La CNSA, qui assure une partie très large des financements, a elle aussi alerté le gouvernement, il y a tout juste un mois. Son conseil national a émis un avis largement défavorable sur le PLFSS pour 2025 – par vingt-neuf voix contre et seulement deux voix pour. Cet avis traduit une inquiétude réelle et forte, à la suite des mesures d’économie décidées par le gouvernement pour les branches maladie et vieillesse. Le relèvement du ticket modérateur entraînera une nouvelle hausse des cotisations aux complémentaires santé, déjà très élevées, et aggravera le renoncement aux soins. Le décalage de six mois de la revalorisation des retraites réduira le niveau de vie des pensionnés et, par conséquent, leur capacité à financer les besoins de maintien dans l’autonomie et le reste à charge pour l’hébergement en établissement ou pour l’accès aux services.

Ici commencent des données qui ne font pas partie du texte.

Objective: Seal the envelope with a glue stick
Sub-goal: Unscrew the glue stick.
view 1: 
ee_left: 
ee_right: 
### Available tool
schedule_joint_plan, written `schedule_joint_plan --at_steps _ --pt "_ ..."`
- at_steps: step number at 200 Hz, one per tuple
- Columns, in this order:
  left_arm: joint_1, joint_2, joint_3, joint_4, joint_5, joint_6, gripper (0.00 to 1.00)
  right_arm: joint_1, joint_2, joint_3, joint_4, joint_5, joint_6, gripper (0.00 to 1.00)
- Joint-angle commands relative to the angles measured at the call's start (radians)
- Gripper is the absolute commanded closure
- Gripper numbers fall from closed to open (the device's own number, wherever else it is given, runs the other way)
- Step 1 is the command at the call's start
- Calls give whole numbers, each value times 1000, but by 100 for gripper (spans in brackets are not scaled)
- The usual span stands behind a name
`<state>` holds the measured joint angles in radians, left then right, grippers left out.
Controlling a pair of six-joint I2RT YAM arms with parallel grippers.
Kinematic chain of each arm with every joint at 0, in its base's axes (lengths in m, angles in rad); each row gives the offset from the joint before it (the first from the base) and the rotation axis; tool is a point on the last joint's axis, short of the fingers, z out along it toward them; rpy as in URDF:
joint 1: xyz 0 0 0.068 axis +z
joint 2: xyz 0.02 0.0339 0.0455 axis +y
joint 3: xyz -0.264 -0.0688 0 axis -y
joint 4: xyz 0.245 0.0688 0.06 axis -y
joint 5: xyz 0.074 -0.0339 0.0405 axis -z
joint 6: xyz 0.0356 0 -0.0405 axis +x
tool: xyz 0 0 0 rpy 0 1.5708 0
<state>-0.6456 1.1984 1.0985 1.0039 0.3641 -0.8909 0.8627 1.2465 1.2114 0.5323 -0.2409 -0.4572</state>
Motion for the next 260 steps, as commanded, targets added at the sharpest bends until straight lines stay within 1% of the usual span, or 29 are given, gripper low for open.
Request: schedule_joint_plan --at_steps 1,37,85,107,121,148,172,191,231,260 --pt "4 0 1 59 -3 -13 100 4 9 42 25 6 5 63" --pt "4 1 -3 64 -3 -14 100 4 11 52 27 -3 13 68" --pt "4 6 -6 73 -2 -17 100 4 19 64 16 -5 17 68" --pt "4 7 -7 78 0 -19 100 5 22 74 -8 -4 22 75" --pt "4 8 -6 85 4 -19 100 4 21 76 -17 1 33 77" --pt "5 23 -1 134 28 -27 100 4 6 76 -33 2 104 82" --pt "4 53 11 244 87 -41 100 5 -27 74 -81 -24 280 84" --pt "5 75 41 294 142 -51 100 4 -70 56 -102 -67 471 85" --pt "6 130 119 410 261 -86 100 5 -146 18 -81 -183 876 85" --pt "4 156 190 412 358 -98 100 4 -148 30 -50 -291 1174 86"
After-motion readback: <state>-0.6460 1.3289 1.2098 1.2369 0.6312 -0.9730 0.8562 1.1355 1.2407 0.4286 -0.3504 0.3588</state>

Lors de l’examen du PLFSS, je le répète, nous n’avons pas eu de débat sur la dépendance. Il était nécessaire, ne serait-ce que pour discuter strictement des moyens ; il aurait néanmoins été insuffisant au regard de l’urgence sociale et médico-sociale dans notre pays.
Pour le groupe GDR, qui rassemble les députés communistes et des élus des territoires dits d’outre-mer, le gouvernement ne peut plus reculer : il faut soumettre au Parlement un projet de loi qui dessine une politique publique ambitieuse de prévention et de prise en charge de la dépendance ; il faut, dans la foulée, instaurer une loi de programmation en la matière.
Fondée sur une politique publique claire, une telle loi de programmation répondrait aux besoins et aux spécificités territoriales. À cet égard, elle romprait avec la logique délétère des lois de financement de la sécurité sociale, dans lesquelles les besoins sociaux et sanitaires sont envisagés comme des charges qu’il s’agit de rendre soutenables, sans plus de vision d’ensemble ni, dans la durée, de perspective en matière de santé publique. Cette logique laisse dangereusement la place à la financiarisation des secteurs sanitaires, sociaux et médico-sociaux, dont on peut mesurer les effets malheureux et indigents. (Applaudissements sur les bancs des groupes LFI-NFP, SOC et EcoS.)